Your assignment |
With all images omitted, write out the records word for word.

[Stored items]
+++
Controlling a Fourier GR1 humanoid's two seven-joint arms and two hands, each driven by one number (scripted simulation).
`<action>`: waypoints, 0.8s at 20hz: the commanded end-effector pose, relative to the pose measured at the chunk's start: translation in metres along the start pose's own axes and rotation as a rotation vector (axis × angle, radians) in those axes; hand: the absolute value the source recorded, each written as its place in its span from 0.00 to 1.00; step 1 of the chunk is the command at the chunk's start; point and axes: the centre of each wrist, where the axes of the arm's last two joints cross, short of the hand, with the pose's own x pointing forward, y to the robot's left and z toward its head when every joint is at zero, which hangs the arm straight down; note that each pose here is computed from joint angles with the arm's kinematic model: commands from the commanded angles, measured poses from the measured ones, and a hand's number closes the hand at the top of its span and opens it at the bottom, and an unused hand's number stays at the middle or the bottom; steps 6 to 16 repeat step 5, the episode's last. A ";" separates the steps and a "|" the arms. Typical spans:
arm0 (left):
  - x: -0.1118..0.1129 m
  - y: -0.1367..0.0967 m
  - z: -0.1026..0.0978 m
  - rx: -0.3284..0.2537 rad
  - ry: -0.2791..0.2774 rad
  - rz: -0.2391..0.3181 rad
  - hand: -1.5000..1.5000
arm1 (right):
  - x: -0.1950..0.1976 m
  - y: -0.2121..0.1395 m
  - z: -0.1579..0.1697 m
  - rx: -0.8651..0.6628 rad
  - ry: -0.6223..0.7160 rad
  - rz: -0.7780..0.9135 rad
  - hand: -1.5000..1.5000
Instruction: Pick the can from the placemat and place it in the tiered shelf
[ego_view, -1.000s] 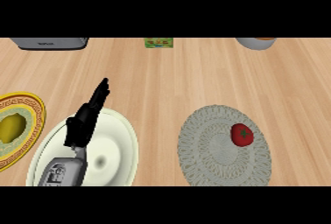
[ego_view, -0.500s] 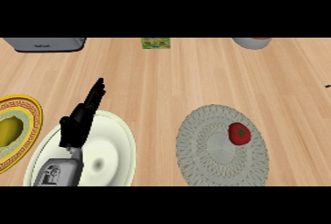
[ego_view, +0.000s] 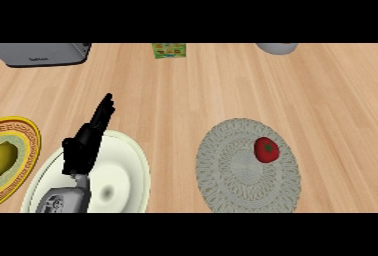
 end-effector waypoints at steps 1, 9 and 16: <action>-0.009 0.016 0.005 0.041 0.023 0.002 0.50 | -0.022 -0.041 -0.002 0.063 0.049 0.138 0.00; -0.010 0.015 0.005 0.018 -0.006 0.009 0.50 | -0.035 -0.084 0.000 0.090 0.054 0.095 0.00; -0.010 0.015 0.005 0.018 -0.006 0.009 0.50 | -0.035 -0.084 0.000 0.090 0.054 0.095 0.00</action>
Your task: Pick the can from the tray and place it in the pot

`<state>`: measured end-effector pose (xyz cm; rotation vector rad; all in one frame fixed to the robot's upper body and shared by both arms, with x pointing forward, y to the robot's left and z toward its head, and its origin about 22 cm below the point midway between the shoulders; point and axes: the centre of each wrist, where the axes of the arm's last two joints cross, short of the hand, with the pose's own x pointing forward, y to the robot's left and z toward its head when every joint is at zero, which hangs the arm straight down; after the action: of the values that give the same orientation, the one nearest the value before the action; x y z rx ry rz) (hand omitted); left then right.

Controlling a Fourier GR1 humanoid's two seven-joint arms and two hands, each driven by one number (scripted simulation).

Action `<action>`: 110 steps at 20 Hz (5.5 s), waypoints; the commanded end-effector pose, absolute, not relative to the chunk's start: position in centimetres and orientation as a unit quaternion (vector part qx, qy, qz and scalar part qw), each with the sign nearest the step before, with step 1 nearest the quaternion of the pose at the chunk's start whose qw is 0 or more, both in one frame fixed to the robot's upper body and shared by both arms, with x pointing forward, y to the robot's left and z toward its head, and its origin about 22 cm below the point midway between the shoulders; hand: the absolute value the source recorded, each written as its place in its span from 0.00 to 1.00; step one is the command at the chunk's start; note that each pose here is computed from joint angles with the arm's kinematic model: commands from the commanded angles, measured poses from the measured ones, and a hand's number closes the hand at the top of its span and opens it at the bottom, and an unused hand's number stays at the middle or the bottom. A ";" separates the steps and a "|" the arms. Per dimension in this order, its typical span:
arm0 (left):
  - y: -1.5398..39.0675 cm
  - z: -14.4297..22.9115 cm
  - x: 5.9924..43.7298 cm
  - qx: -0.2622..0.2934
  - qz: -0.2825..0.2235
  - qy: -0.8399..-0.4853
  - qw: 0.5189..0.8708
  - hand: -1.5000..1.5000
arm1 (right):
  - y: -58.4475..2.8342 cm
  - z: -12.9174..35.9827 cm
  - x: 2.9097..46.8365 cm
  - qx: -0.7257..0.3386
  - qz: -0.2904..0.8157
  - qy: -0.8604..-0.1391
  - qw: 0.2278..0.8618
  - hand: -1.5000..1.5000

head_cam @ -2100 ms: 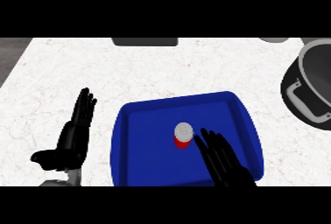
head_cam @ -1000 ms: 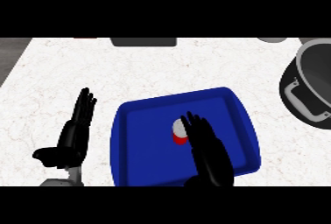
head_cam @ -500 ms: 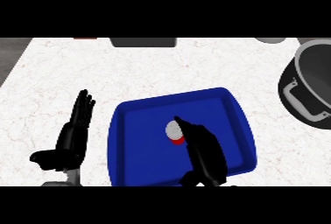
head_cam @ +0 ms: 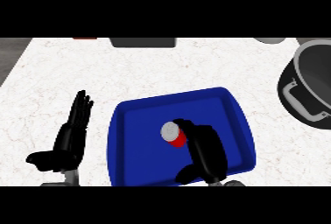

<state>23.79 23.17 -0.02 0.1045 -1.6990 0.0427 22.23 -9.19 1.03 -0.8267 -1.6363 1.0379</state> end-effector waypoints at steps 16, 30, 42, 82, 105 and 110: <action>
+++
Output for this task |
Controlling a Fourier GR1 humanoid's two seven-joint arms and two hands, each driven by one number (scripted simulation).
`<action>`: waypoints, 0.8s at 20hz: the commanded end-effector pose, relative to the pose measured at the chunk's start: translation in metres along the start pose's own axes and rotation as a rotation vector (axis × angle, radians) in those axes; hand: the absolute value the source recorded, each written as its place in its span from 0.00 to 1.00; step 1 of the chunk is the command at the chunk's start; point and axes: the centre of each wrist, where the axes of the arm's last two joints cross, short of the hand, with the pose's own x pointing forward, y to the robot's left and z toward its head when every joint is at zero, which hangs the arm straight down; note that each pose here is computed from joint angles with the arm's kinematic model: commands from the commanded angles, measured poses from the measured ones, and a hand's number closes the hand at the top of its span and opens it at the bottom, and an unused hand's number stays at the middle or the bottom; steps 6 to 16 repeat step 5, the episode's last. A ";" separates the steps and a "|" the arms. Typical spans:
arm0 (left):
  - x: -0.1118..0.1129 m
  - y: -0.1367..0.0967 m
  - z: -0.1026..0.0978 m
  - rx: -0.3284..0.2537 rad
  - ry: -0.2791..0.2774 rad
  - rz: -0.2391..0.3181 rad
  - hand: -1.5000..1.5000
arm1 (right):
  - x: -0.1950..0.1976 m
  - y: -0.2121..0.1395 m
  - z: -0.1579..0.1697 m
  - rx: -0.8651..0.6628 rad
  - ry: -0.6223..0.7160 rad
  - rz: -0.7780..0.9135 rad
  - hand: -1.5000..1.5000
Instruction: Pick the can from the placemat and place it in the tiered shelf
[ego_view, -1.000s] 
[ego_view, -0.500s] 
[ego_view, +0.000s] 
 end-effector waypoints at steps 1, 9 and 16: <action>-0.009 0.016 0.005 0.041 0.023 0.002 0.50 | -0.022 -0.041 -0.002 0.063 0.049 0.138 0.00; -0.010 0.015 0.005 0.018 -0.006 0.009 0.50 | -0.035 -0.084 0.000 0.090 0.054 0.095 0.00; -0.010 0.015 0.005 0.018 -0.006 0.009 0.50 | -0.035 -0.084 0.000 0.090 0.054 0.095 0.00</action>
Your task: Pick the can from the tray and place it in the pot

`<state>`: measured end-effector pose (xyz cm; rotation vector rad; all in one frame fixed to the robot's upper body and shared by both arms, with x pointing forward, y to the robot's left and z toward its head, and its origin about 22 cm below the point midway between the shoulders; point and axes: the centre of each wrist, where the axes of the arm's last two joints cross, short of the hand, with the pose's own x pointing forward, y to the robot's left and z toward its head when every joint is at zero, which hangs the arm straight down; after the action: of the values that give the same orientation, the one nearest the value before the action; x y z rx ry rz) (hand omitted); left then right.

Controlling a Fourier GR1 humanoid's two seven-joint arms and two hands, each driven by one number (scripted simulation).

Action `<action>`: 110 steps at 20 Hz (5.5 s), waypoints; the commanded end-effector pose, absolute, not relative to the chunk's start: position in centimetres and orientation as a unit quaternion (vector part qx, qy, qz and scalar part qw), each with the sign nearest the step before, with step 1 nearest the quaternion of the pose at the chunk's start whose qw is 0 or more, both in one frame fixed to the robot's upper body and shared by both arms, with x pointing forward, y to the robot's left and z toward its head, and its origin about 22 cm below the point midway between the shoulders; hand: the absolute value the source recorded, each written as its place in its span from 0.00 to 1.00; step one is the command at the chunk's start; note that each pose here is computed from joint angles with the arm's kinematic model: commands from the commanded angles, measured poses from the measured ones, and a hand's number closes the hand at the top of its span and opens it at the bottom, and an unused hand's number stays at the middle or the bottom. A ";" separates the steps and a "|" the arms. Per dimension in this order, its typical span:
arm0 (left):
  - y: -1.5398..39.0675 cm
  - z: -14.4297..22.9115 cm
  - x: 5.9924..43.7298 cm
  - qx: -0.2622..0.2934
  - qz: -0.2825..0.2235
  - qy: -0.8399..-0.4853
  - qw: 0.5189..0.8708
  - hand: -1.5000..1.5000
arm1 (right):
  - y: -58.4475..2.8342 cm
  - z: -12.9174..35.9827 cm
  - x: 2.9097..46.8365 cm
  - qx: -0.7257..0.3386
  - qz: -0.2904..0.8157
  - qy: -0.8604..-0.1391
  - qw: 0.2278..0.8618
  - hand: -1.5000..1.5000

head_cam @ -2100 ms: 
head_cam @ -1000 ms: 
head_cam @ -500 ms: 
head_cam @ +0 ms: 

<state>23.79 23.17 -0.02 0.1045 -1.6990 0.0427 22.23 -9.19 1.03 -0.8267 -1.6363 1.0379</state> end-effector waypoints at steps 16, 30, 42, 82, 105 and 110: <action>

The exercise has been fully completed.